WHAT THE TASK REQUIRES:
Retype the data that follows exactly. No pictures belong in the copy.
-- -- --
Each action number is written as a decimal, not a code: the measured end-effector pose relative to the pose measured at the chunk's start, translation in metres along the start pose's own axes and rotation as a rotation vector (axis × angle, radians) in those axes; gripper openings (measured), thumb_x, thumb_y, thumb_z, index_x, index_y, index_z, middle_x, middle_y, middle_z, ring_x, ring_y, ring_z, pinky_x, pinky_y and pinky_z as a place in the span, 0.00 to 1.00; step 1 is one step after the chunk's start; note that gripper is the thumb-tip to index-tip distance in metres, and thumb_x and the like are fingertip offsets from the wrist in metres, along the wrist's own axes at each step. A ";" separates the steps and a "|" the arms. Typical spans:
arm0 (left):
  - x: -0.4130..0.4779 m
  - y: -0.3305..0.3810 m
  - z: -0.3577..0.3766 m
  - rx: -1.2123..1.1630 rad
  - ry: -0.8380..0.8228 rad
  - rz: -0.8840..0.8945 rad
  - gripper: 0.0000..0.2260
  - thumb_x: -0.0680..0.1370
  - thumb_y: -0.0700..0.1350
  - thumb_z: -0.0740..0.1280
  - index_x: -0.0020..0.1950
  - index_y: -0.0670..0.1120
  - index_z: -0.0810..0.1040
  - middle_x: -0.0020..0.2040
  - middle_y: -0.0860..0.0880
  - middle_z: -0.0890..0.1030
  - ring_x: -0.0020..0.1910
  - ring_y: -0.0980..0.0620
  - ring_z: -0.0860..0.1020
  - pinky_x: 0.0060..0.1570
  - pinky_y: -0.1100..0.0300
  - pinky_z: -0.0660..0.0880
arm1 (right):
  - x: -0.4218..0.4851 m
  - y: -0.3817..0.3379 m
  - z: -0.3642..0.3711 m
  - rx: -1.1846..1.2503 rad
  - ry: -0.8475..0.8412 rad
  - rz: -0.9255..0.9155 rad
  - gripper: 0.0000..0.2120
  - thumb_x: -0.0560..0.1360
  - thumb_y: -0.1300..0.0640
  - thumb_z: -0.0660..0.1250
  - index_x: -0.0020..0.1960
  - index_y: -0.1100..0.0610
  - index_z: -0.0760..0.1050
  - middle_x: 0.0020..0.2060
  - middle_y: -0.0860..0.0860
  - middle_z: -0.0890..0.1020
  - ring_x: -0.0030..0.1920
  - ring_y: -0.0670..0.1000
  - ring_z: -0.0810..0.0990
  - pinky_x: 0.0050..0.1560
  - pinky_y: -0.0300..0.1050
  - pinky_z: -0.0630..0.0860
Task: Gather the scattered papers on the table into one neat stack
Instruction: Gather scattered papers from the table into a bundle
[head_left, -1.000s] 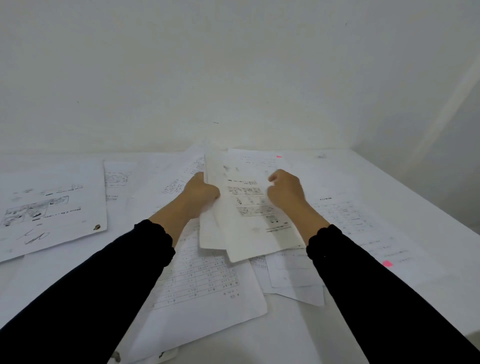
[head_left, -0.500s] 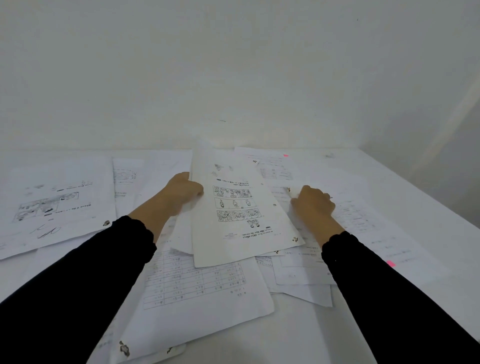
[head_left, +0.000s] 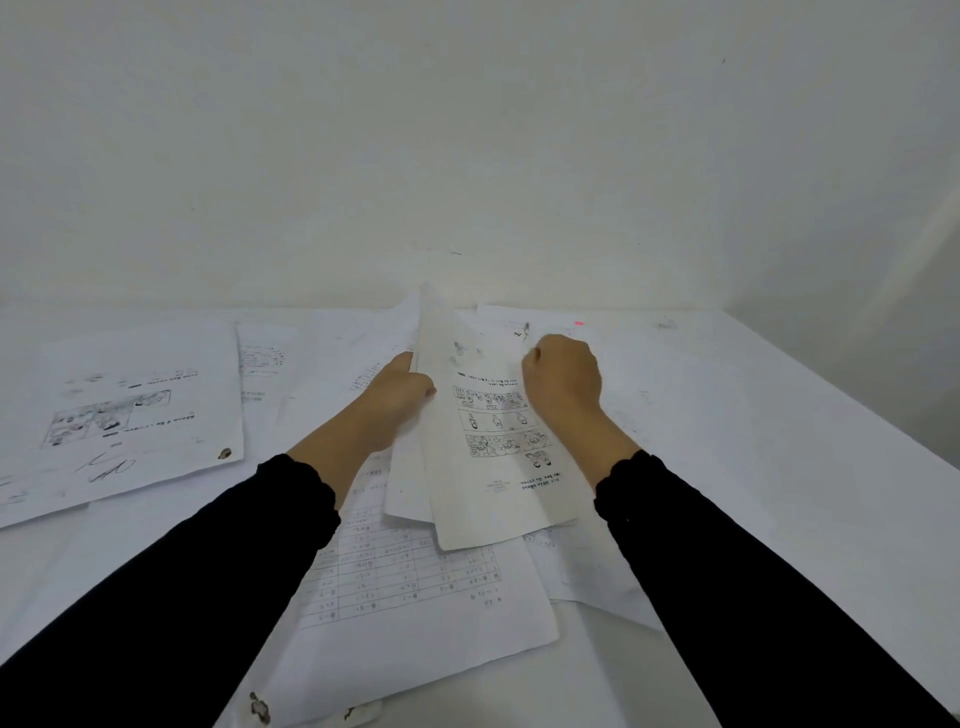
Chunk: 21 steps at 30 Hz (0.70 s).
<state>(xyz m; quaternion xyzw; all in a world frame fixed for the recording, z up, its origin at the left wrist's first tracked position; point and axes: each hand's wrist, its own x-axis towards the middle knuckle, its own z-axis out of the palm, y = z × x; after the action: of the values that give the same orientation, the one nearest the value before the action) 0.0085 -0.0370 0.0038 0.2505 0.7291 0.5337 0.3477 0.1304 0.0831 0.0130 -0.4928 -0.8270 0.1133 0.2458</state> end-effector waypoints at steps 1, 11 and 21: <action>-0.001 0.000 0.001 -0.007 -0.005 0.006 0.19 0.78 0.35 0.57 0.68 0.46 0.68 0.56 0.44 0.75 0.51 0.43 0.75 0.52 0.53 0.73 | 0.000 -0.007 0.003 0.060 -0.010 -0.010 0.18 0.77 0.63 0.56 0.28 0.58 0.60 0.26 0.51 0.66 0.29 0.53 0.66 0.25 0.40 0.55; -0.007 0.002 -0.003 -0.030 -0.149 0.042 0.16 0.72 0.41 0.62 0.60 0.46 0.74 0.54 0.44 0.79 0.50 0.45 0.80 0.49 0.52 0.78 | -0.011 -0.056 0.023 0.673 -0.251 0.082 0.15 0.74 0.63 0.60 0.30 0.67 0.71 0.33 0.63 0.79 0.42 0.68 0.83 0.45 0.65 0.79; -0.001 -0.004 -0.034 0.184 0.025 0.032 0.21 0.74 0.36 0.61 0.67 0.42 0.69 0.62 0.43 0.76 0.58 0.42 0.75 0.51 0.52 0.74 | -0.002 -0.008 0.010 0.225 -0.189 0.084 0.10 0.73 0.67 0.56 0.39 0.58 0.74 0.45 0.55 0.80 0.44 0.53 0.76 0.43 0.46 0.75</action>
<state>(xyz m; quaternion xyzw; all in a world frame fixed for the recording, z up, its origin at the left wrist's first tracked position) -0.0178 -0.0597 0.0063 0.2864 0.7752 0.4730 0.3055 0.1204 0.0780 0.0076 -0.4834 -0.8072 0.2612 0.2157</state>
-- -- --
EXERCISE OUTPUT:
Each action number is written as a decimal, not a code: the measured end-effector pose relative to the pose measured at the chunk's start, translation in metres along the start pose's own axes and rotation as a rotation vector (axis × angle, radians) in those axes; gripper openings (measured), thumb_x, thumb_y, thumb_z, index_x, index_y, index_z, middle_x, middle_y, middle_z, ring_x, ring_y, ring_z, pinky_x, pinky_y and pinky_z as a place in the span, 0.00 to 1.00; step 1 is one step after the chunk's start; note that gripper is the thumb-tip to index-tip distance in metres, and thumb_x and the like are fingertip offsets from the wrist in metres, along the wrist's own axes at each step. A ";" separates the steps and a "|" the arms. Typical spans:
arm0 (left):
  - x: -0.4130..0.4779 m
  - y: -0.3305..0.3810 m
  - z: -0.3577..0.3766 m
  - rx: -1.2123..1.1630 rad
  - ry: -0.8380..0.8228 rad
  - rz: -0.8840..0.8945 rad
  - gripper: 0.0000..0.2260
  - thumb_x: -0.0680..0.1370
  - thumb_y: -0.0700..0.1350
  - thumb_z: -0.0740..0.1280
  - index_x: -0.0020..0.1950
  - index_y: -0.0670..0.1120
  - index_z: -0.0810..0.1040
  - middle_x: -0.0020..0.2040
  - middle_y: -0.0860..0.0880
  - middle_z: -0.0890..0.1030
  - ring_x: -0.0020..0.1910
  - ring_y: -0.0980..0.0620
  - ring_z: -0.0860..0.1020
  - pinky_x: 0.0060..0.1570
  - pinky_y: -0.1100..0.0300
  - pinky_z: -0.0660..0.0880
arm1 (right):
  - x: -0.4218..0.4851 m
  - y: -0.3817..0.3379 m
  - z: -0.3642..0.3711 m
  - rx: -1.1846..1.2503 rad
  - ry: -0.8475..0.8412 rad
  - rz: -0.9255..0.9155 rad
  - gripper: 0.0000..0.2120
  - thumb_x: -0.0560..0.1360
  - thumb_y: -0.1300..0.0640
  - thumb_z: -0.0660..0.1250
  - index_x: -0.0020..0.1960
  - index_y: -0.1100..0.0610
  - index_z: -0.0760..0.1050
  - middle_x: 0.0020..0.2060
  - middle_y: -0.0860..0.0860
  - middle_z: -0.0890..0.1020
  - ring_x: -0.0030..0.1920
  - ring_y: -0.0670..0.1000
  - ring_z: -0.0810..0.0990
  - pinky_x: 0.0050..0.1560
  - pinky_y: -0.0300..0.1050
  - pinky_z: -0.0630..0.0860
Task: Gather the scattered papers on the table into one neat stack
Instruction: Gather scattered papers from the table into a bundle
[head_left, -1.000s] 
[head_left, -0.500s] 
[head_left, +0.000s] 
Chunk: 21 steps at 30 Hz (0.70 s).
<state>(xyz m; quaternion xyzw; all in a world frame fixed for the recording, z up, its origin at the left wrist's first tracked position; point and axes: each hand's wrist, its own x-axis towards the middle knuckle, its own z-axis out of the palm, y = z × x; after the action: of the values that give the same orientation, the one nearest the value before the action) 0.0085 -0.0370 0.0038 0.2505 0.7291 0.5337 0.3477 0.1304 0.0831 0.0130 -0.4928 -0.8270 0.1133 0.2458</state> end-effector waypoints at steps 1, 11 and 21: <action>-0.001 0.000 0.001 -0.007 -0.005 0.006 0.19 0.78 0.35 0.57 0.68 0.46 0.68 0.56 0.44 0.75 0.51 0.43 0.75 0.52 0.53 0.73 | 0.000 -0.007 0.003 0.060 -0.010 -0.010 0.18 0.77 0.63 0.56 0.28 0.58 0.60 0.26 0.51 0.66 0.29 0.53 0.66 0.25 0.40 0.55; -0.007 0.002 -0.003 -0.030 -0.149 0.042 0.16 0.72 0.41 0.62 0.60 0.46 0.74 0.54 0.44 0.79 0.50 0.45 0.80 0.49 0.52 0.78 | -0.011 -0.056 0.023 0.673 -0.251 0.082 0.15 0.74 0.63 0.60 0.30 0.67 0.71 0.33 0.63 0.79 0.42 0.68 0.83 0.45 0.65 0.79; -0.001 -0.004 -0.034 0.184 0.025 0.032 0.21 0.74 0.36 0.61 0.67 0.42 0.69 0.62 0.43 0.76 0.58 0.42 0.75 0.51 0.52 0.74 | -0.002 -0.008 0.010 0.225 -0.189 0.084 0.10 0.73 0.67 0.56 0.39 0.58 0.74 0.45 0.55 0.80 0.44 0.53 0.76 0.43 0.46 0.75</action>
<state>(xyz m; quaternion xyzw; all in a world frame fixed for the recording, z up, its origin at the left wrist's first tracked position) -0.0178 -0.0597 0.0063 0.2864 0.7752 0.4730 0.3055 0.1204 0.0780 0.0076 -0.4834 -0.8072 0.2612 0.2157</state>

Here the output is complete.